=== WORK TO BE COMPLETED ===
Sort through the data and copy the lines holding the word "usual".

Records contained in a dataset
::::::::::

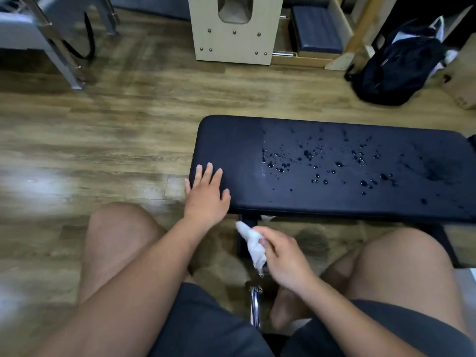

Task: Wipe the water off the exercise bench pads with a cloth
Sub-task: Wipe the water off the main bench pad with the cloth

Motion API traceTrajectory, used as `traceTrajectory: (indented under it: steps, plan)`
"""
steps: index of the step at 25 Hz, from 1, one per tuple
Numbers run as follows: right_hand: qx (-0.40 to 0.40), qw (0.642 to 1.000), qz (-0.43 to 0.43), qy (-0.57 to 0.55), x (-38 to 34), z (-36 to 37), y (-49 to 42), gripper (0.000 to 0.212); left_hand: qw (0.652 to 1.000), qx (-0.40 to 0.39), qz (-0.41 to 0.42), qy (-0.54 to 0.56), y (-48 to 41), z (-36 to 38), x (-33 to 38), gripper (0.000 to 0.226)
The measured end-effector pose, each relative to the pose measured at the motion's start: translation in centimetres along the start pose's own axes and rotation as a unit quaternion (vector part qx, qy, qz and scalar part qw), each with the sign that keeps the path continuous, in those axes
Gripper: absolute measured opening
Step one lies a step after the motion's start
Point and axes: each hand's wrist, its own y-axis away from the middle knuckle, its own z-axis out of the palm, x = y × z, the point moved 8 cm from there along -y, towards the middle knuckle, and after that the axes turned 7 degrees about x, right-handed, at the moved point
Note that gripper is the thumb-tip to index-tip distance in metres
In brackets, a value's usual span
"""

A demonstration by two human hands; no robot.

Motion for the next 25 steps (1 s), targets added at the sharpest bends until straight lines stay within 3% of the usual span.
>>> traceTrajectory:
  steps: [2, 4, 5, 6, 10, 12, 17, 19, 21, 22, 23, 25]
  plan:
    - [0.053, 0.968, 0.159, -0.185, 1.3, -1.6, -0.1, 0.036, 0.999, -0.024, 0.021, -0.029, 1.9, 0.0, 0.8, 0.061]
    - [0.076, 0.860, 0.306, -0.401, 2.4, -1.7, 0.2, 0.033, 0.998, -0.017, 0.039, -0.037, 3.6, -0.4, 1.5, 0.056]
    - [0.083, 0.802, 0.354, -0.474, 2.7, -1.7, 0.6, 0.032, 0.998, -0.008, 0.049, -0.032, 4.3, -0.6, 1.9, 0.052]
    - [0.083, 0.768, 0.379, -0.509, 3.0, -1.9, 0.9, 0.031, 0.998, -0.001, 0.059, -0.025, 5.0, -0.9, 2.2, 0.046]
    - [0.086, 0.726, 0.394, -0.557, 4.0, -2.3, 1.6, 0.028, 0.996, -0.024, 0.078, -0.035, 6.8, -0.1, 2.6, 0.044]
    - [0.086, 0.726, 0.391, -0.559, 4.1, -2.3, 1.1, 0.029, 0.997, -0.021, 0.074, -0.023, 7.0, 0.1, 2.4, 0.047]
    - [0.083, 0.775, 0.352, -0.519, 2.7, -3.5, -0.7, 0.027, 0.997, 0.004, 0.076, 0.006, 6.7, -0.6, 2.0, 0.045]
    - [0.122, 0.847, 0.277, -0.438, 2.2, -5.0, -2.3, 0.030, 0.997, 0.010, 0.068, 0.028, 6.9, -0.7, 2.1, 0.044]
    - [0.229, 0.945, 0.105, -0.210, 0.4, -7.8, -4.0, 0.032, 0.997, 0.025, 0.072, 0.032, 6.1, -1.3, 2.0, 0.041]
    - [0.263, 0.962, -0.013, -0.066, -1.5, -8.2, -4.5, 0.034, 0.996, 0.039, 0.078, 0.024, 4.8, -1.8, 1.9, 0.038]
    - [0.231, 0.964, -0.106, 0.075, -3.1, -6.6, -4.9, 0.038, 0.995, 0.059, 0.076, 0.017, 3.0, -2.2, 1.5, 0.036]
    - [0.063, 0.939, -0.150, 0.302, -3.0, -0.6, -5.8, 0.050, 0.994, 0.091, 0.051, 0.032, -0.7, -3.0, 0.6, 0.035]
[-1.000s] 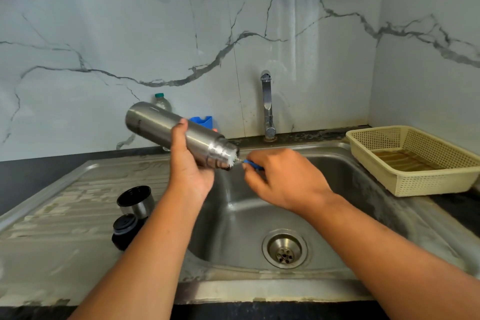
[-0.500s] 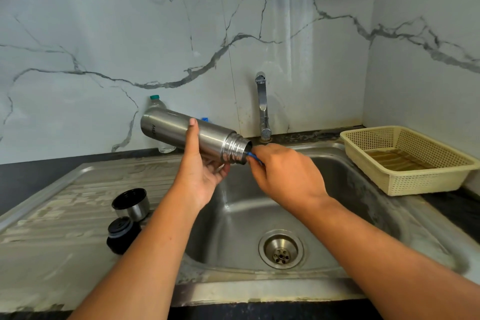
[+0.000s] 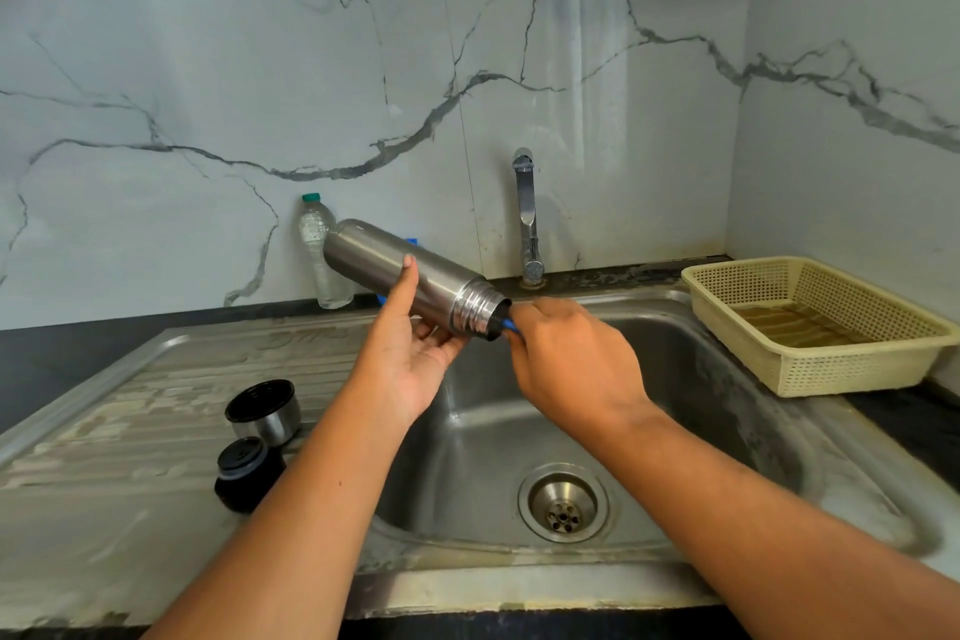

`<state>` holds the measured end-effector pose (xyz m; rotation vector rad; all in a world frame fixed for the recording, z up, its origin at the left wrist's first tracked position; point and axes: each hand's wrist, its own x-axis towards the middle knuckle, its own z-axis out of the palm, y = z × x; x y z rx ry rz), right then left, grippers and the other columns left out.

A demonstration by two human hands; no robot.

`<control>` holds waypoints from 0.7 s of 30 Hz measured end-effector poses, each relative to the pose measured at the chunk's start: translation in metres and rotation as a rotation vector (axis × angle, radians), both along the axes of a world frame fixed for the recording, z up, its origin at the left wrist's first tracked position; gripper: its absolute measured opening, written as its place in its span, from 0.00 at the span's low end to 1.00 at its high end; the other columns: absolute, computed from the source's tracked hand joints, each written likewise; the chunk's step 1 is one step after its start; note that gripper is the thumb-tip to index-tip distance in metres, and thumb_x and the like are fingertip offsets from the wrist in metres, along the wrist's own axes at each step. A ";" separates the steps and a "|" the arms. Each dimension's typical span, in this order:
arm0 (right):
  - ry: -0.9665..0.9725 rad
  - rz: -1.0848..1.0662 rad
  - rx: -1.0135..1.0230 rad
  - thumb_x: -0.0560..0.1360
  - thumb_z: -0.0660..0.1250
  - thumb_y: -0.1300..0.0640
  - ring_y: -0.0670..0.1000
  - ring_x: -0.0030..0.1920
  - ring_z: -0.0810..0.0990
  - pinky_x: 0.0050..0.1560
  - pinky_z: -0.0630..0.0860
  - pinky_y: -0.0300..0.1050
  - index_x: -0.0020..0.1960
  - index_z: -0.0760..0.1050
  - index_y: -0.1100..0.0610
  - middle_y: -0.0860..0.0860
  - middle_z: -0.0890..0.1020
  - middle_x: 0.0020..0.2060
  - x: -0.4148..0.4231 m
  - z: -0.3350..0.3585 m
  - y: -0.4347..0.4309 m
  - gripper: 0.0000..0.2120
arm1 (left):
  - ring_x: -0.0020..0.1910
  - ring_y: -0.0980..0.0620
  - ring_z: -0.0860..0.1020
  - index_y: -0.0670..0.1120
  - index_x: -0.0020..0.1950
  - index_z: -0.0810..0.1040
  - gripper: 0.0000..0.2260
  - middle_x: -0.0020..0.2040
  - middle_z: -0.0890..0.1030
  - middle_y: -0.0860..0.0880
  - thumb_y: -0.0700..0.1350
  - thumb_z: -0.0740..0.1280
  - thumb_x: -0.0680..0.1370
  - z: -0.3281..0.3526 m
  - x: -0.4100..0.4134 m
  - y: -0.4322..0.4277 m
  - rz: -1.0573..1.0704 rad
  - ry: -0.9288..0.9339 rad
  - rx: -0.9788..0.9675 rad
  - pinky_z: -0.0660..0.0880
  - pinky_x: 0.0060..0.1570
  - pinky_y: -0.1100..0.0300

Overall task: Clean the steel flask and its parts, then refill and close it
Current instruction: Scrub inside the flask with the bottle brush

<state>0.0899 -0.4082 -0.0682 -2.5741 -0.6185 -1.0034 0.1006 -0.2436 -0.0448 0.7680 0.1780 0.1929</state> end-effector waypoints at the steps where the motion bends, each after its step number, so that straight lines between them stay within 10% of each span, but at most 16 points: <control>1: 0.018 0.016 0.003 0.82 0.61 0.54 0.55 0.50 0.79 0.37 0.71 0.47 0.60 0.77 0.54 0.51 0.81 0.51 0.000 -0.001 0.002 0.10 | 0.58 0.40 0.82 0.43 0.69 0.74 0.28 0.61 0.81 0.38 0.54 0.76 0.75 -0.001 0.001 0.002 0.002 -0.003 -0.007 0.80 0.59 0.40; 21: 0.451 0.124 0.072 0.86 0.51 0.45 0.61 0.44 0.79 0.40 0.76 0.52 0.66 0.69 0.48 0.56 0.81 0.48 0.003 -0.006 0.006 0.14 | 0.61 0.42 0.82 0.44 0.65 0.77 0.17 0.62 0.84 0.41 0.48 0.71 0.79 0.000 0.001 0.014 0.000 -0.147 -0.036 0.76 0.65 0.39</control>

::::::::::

=== OUTPUT FOR THIS EXERCISE ===
In brackets, a value's usual span
Motion for the next 25 steps (1 s), targets added at the sharpest bends until straight lines stay within 3% of the usual span.

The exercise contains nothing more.